This lesson will take body systems interactions to the next level! To start students create a model of their skeletal, muscular and skin systems working together using common craft supplies and then they design and create customized fingertips for different uses using the 3D printer.
Materials needed (per student)
For the Hand Model ( to illustrate skin, muscular and skeletal systems interacting)
1 piece of printer paper
5 plastic straws
5 pony beads
5 pieces of yarn, string or fishing line
A ruler to measure length of fingers and apply to paper model
Transparent tape to attach straws to paper
Scissors to cut joints in straws
Color pencils or markers to customize their hand (optional)
Computer access with internet
3D printer access
Engage students using video of current technology and uses by students their age and teacher led discussion and time provide time for brainstorming.
1) Students watch a 3 minute video from National Geographic about kids their age already using 3D printing technology for prosthetic hands.
Video link: https://www.youtube.com/watch?v=Cl8ijPGEKO8
2) Teacher leads whole group discussion on pro’s or positive aspects they saw in the video for 3D hand design and how it benefits the student using it and con’s of the current 3D design and brainstorm ideas on how they could improve it or what they would want ease use limitations.
Individually students measure and create a working model of their hand.
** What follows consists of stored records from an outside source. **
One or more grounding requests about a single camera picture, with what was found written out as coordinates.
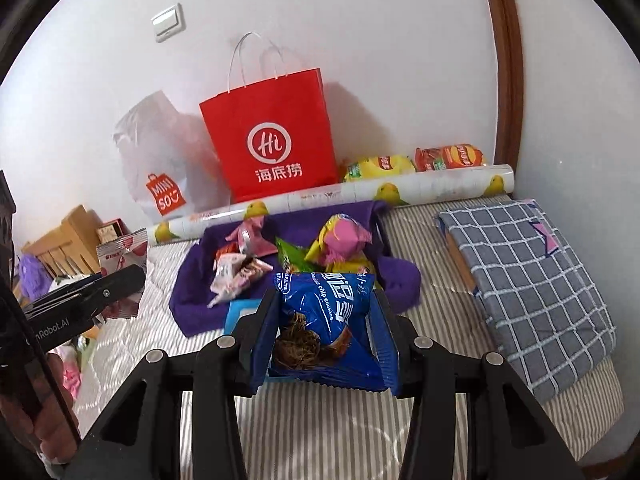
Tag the brown wooden door frame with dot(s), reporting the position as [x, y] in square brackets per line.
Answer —
[510, 80]

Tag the pink yellow snack packet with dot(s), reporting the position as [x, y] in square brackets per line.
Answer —
[339, 239]

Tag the orange chips bag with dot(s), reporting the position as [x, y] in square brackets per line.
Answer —
[454, 156]

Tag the lemon print paper roll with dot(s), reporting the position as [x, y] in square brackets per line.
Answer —
[426, 187]

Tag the pink peach snack packet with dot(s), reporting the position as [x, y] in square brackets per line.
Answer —
[226, 266]

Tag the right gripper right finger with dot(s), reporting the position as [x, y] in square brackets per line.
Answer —
[392, 337]

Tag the green snack packet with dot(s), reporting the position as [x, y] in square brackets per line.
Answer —
[292, 258]

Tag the blue cookie snack packet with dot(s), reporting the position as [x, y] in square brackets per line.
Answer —
[322, 335]

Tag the grey checked fabric pouch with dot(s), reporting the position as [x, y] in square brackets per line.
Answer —
[545, 313]

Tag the yellow chips bag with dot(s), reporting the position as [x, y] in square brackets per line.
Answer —
[379, 167]

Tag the white pink snack packet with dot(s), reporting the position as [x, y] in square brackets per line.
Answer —
[251, 271]

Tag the white Miniso plastic bag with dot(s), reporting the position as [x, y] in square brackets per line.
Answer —
[168, 160]

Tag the person's left hand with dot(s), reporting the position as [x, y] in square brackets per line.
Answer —
[56, 441]

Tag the purple cloth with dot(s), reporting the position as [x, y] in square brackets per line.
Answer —
[292, 234]

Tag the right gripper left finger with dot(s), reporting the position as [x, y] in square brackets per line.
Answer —
[255, 335]

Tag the red Haidilao paper bag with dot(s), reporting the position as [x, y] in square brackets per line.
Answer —
[272, 136]

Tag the brown picture frame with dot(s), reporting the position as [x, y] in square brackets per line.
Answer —
[111, 230]

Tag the blue tissue pack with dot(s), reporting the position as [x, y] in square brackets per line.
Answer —
[237, 309]

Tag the white wall switch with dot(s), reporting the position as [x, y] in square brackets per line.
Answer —
[168, 23]

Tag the dark pink Haidilao snack packet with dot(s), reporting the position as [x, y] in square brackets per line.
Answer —
[248, 236]
Students create connections between their knowledge of parts and functions of body systems required to move and control a human hand a the precision required do design prosthetics that can mimic fine motor functions,
1) Students trace their non- dominant hand on paper and customize it with color pencils or markers.
2) Cut out the outline of the hand.
3) Measure the length of each finger from the base of the palm to the finger tip and record on paper model.
4) Cut the straws to match the length of the measured fingers.
5) Hold the straw to the matching finger and mark where the fingers bend at joints on the straw with marker or pen.
6) Cut “v’s” in the straw at marked places for joints.
7) Tape the straws to the paper hand model (being careful not to tape over the joints)
8) Thread the yarn or sting through the straw
9) Tie a bead at the top of the string to prevent it from being pulled through the straw.
10) Gather and trim any excess string at the base of the palm/wrist of the hand model – leave enough to pull to operate fingers.
Students work in pairs or small groups with a 3 circle Venn diagram to organize and explain thoughts on strengths and weaknesses of 3 different " kinds" of hands.
1) Students work in pairs or small groups to fill in a 3 circle Venn diagram (pictured above) on the similarities and differences between their actual hand, paper hand model and 3D Printed Models they saw in the video on Step 1
2) Teacher compiles information from pairs or small groups and leads discussion on strengths and explanations of weaknesses of 3 “kinds” of hands.
After exploring weaknesses of the 3 kinds of hand models students work individually or in pairs to design solutions for 3D hand model weaknesses and to improve on or customize the tips of 3D printed prosthetic hands to better fit middle school age students needs.
1) Students brainstorm solutions for types of finger tips middle school students would use and functions
2) Measure and sketch finger tip customizations for function and use.
3) Explore options on Thingiverse (examples below) for designs that have been created to print
3) Students transfer sketch to scale to Tinkercad using (https://www.tinkercad.com) to digitize
4) Send file to 3D print
5) Students test their 3D printed designs according to functions
Given time to test functionality and durability of their designs students list ways to improve their design.
1) Give students time to share their designs with others and explore functionality of their own
2) Teacher leads discussion on which finger tip design created seems most useful for middle school age students.
3) Create an evaluative tool to rate and organize their thinking on how they think they could add or subtract materials or improve on design to meet the needs of students in the future.